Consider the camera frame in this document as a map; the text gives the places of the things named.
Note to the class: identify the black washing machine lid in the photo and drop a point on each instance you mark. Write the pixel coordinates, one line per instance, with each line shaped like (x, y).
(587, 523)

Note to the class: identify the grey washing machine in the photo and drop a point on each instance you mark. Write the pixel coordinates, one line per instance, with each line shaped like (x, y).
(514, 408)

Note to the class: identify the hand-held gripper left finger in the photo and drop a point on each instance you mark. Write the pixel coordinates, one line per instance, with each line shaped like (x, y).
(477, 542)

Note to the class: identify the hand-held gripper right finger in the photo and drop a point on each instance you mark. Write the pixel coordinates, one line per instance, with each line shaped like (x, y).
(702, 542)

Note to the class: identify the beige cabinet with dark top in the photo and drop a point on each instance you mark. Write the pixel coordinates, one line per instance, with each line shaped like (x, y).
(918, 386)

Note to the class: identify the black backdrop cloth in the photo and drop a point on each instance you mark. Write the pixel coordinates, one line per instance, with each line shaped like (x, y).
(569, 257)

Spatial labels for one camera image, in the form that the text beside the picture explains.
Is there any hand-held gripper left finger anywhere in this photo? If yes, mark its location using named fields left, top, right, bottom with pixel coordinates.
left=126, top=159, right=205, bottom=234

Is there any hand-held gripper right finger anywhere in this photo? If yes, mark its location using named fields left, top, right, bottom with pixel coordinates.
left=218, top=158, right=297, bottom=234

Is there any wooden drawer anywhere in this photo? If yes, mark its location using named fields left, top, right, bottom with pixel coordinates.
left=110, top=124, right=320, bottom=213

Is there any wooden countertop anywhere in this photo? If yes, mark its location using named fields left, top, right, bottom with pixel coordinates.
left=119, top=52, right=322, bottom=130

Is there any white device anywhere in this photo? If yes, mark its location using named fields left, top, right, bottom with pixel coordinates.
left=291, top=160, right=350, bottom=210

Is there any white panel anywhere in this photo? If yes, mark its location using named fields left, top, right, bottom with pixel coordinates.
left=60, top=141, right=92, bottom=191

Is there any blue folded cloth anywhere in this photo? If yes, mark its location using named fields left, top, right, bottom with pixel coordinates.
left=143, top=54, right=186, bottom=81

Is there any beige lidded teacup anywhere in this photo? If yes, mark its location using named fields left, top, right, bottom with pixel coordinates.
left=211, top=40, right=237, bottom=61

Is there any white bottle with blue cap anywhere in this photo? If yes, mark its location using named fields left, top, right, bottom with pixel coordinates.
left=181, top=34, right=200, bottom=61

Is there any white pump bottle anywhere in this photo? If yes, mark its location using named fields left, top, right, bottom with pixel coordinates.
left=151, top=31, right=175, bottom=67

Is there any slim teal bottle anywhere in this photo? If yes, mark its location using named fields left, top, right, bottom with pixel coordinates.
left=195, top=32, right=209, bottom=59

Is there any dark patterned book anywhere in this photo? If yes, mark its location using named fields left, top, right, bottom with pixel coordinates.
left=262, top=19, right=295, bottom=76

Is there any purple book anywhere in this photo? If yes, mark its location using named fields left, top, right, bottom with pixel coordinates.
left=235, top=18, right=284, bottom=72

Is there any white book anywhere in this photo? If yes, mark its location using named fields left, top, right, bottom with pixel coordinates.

* WHAT YOU SHOULD DO *
Output each line of the material exactly as it was written above.

* RESULT FOR THIS TASK *
Consider the camera frame in this document as a map; the text gives the places of the things named.
Note to the class: identify the black washing machine lid in the photo and drop a point on each instance you mark. Write the pixel coordinates, one line per instance, with each line shaped like (x, y).
(587, 523)

Note to the class: identify the grey washing machine in the photo and drop a point on each instance you mark. Write the pixel coordinates, one line per instance, with each line shaped like (x, y).
(514, 408)

Note to the class: identify the hand-held gripper left finger in the photo and drop a point on each instance you mark. Write the pixel coordinates, one line per instance, with each line shaped like (x, y).
(477, 542)

Note to the class: identify the hand-held gripper right finger in the photo and drop a point on each instance you mark. Write the pixel coordinates, one line per instance, with each line shaped like (x, y).
(702, 542)

Note to the class: identify the beige cabinet with dark top in the photo and drop a point on each instance you mark. Write the pixel coordinates, one line per instance, with each line shaped like (x, y).
(918, 386)

Note to the class: identify the black backdrop cloth in the photo and drop a point on each instance you mark. Write the pixel coordinates, one line per instance, with each line shaped like (x, y).
(569, 257)

Spatial labels for one camera image, in the form that the text beside the picture explains.
Is there any hand-held gripper left finger anywhere in this photo? If yes, mark its location using named fields left, top, right, bottom with pixel coordinates.
left=126, top=159, right=205, bottom=234

Is there any hand-held gripper right finger anywhere in this photo? If yes, mark its location using named fields left, top, right, bottom with pixel coordinates.
left=218, top=158, right=297, bottom=234

Is there any wooden drawer anywhere in this photo? If yes, mark its location using named fields left, top, right, bottom with pixel coordinates.
left=110, top=124, right=320, bottom=213

Is there any wooden countertop anywhere in this photo? If yes, mark its location using named fields left, top, right, bottom with pixel coordinates.
left=119, top=52, right=322, bottom=130

Is there any white device anywhere in this photo? If yes, mark its location using named fields left, top, right, bottom with pixel coordinates.
left=291, top=160, right=350, bottom=210

Is there any white panel anywhere in this photo? If yes, mark its location using named fields left, top, right, bottom with pixel coordinates.
left=60, top=141, right=92, bottom=191

Is there any blue folded cloth anywhere in this photo? If yes, mark its location using named fields left, top, right, bottom with pixel coordinates.
left=143, top=54, right=186, bottom=81

Is there any beige lidded teacup anywhere in this photo? If yes, mark its location using named fields left, top, right, bottom with pixel coordinates.
left=211, top=40, right=237, bottom=61

Is there any white bottle with blue cap anywhere in this photo? If yes, mark its location using named fields left, top, right, bottom with pixel coordinates.
left=181, top=34, right=200, bottom=61

Is there any white pump bottle anywhere in this photo? If yes, mark its location using named fields left, top, right, bottom with pixel coordinates.
left=151, top=31, right=175, bottom=67

Is there any slim teal bottle anywhere in this photo? If yes, mark its location using named fields left, top, right, bottom with pixel coordinates.
left=195, top=32, right=209, bottom=59

Is there any dark patterned book anywhere in this photo? If yes, mark its location using named fields left, top, right, bottom with pixel coordinates.
left=262, top=19, right=295, bottom=76

Is there any purple book anywhere in this photo? If yes, mark its location using named fields left, top, right, bottom with pixel coordinates.
left=235, top=18, right=284, bottom=72

Is there any white book anywhere in this photo? If yes, mark its location using named fields left, top, right, bottom with pixel coordinates.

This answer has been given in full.